Depletion of glycosphingolipids induces excessive response of chondrocytes under mechanical stress

Abstract

Glycosphingolipids (GSLs) are ubiquitous membrane components that play an indispensable role in maintaining chondrocyte homeostasis. To gain better insight into roles of GSLs, we studied the effects of GSL-deletion on the physiological responses of chondrocytes to mechanical stress. Mice lacking Ugcg gene (Ugcg-/-) were genetically generated to obtain GSL-deficient mice, and their chondrocytes from the joints were used for functional analyses in vitro culture experiments. The cells were seeded in a three-dimensional collagen gel and subjected to 5%, 10% or 16% cyclic tensile strain for either 3 or 24 h.

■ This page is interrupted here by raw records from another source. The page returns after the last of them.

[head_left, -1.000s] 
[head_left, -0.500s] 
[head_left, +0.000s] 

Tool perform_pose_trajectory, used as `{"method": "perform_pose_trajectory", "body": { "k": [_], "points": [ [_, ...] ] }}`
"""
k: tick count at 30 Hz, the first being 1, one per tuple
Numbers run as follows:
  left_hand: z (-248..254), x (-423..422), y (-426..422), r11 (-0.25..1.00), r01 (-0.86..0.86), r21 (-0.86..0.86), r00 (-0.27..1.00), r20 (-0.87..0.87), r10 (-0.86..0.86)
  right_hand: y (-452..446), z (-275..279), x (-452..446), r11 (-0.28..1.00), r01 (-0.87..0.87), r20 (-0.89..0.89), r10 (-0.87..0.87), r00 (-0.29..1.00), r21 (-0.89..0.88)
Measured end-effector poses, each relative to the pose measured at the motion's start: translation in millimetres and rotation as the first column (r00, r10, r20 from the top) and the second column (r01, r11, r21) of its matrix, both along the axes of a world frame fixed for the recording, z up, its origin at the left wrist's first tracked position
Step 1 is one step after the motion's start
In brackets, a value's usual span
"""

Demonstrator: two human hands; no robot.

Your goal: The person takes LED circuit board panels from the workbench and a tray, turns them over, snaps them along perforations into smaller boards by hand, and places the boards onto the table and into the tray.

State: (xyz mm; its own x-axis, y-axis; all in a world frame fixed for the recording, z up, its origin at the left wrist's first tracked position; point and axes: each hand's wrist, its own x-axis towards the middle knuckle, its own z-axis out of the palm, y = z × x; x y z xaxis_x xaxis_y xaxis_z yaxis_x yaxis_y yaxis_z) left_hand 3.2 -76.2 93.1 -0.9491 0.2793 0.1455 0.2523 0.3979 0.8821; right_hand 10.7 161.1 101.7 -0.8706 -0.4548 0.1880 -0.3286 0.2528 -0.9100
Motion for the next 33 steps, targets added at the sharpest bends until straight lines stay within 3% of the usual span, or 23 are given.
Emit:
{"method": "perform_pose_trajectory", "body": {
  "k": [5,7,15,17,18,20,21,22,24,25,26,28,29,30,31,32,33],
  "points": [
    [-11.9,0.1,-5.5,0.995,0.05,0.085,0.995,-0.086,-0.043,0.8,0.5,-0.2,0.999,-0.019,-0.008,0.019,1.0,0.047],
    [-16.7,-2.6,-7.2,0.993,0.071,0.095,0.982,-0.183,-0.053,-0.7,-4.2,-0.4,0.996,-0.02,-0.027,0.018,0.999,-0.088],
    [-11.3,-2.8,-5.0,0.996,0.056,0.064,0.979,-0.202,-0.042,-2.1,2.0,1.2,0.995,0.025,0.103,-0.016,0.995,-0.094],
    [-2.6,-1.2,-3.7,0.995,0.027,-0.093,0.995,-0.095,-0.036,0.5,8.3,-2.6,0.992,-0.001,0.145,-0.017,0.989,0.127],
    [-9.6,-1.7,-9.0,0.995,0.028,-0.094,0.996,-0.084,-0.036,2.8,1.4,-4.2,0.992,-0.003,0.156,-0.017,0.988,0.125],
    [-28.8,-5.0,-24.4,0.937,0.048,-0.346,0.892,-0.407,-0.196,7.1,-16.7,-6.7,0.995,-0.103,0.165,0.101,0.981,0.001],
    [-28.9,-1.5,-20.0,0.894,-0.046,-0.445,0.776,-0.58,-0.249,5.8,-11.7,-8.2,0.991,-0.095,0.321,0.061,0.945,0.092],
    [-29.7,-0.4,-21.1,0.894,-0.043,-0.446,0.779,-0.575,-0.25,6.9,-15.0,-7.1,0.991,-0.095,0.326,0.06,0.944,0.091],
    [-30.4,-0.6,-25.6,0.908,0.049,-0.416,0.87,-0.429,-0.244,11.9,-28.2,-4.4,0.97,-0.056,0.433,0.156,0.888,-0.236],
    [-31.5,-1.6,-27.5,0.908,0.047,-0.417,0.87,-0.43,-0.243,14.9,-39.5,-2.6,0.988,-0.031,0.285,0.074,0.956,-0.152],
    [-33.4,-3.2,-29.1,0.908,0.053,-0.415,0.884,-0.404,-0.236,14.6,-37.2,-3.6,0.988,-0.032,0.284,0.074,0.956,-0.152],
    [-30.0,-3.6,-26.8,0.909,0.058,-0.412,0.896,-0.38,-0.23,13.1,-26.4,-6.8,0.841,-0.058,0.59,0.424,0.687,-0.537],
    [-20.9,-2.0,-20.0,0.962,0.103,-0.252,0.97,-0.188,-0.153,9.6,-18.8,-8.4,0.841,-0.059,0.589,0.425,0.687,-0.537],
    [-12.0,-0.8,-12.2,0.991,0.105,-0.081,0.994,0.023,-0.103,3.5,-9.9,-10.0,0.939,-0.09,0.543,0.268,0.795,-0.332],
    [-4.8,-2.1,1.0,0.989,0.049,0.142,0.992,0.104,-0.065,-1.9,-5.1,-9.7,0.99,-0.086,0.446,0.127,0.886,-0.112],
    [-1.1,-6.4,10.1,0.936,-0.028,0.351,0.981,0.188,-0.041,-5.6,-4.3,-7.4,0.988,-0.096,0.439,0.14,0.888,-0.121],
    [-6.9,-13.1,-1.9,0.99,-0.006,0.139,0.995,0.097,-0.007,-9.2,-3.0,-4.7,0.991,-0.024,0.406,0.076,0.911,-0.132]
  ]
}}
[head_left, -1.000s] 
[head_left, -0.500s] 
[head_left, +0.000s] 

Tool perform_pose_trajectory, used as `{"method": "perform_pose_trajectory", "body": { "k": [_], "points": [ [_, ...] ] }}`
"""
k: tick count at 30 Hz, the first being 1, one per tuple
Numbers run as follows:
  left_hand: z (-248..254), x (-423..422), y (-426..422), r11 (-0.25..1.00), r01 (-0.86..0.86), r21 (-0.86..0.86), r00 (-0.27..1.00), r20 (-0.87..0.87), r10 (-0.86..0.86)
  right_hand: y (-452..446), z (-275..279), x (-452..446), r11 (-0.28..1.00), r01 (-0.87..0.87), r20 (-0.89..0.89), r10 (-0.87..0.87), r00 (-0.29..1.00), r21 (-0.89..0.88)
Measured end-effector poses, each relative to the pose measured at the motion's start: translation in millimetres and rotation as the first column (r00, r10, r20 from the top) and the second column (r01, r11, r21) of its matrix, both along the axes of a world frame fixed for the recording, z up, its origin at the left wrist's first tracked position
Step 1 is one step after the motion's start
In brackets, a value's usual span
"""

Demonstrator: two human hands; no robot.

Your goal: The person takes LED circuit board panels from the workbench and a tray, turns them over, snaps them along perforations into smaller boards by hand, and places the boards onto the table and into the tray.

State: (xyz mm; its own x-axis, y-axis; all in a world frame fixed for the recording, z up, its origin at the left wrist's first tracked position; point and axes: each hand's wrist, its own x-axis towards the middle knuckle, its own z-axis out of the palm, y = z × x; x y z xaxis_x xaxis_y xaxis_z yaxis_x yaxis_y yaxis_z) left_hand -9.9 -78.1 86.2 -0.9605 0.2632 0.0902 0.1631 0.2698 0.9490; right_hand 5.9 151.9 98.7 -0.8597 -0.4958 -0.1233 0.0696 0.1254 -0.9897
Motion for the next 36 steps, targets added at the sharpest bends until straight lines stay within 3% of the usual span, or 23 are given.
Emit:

The gene expressions of chondrocyte anabolic and catabolic factors, and the induction of Ca2+ signaling were analyzed. Our results revealed that chondrocytes derived from GSL-deficient mice exhibited an elevation in the expression of catabolic factors (ADAMTS-5, MMP-13) following the exposure to strain with amplitudes of 10%. Likewise, applying cyclic tensile strain with these amplitudes resulted in an increased Ca2+ oscillation ratio in chondrocytes from GSL-deficient as compared to the ratio from control mice. These results demonstrated that deletion of GSL stimulated the catabolic responses of chondrocytes to mechanical stress via the augmentation of the sensitivity to mechanical stress that may lead to the cartilage deterioration. These findings suggest that the regulation of the physiological responses of chondrocytes by GSLs could be a potential target in a therapeutic intervention in osteoarthritis.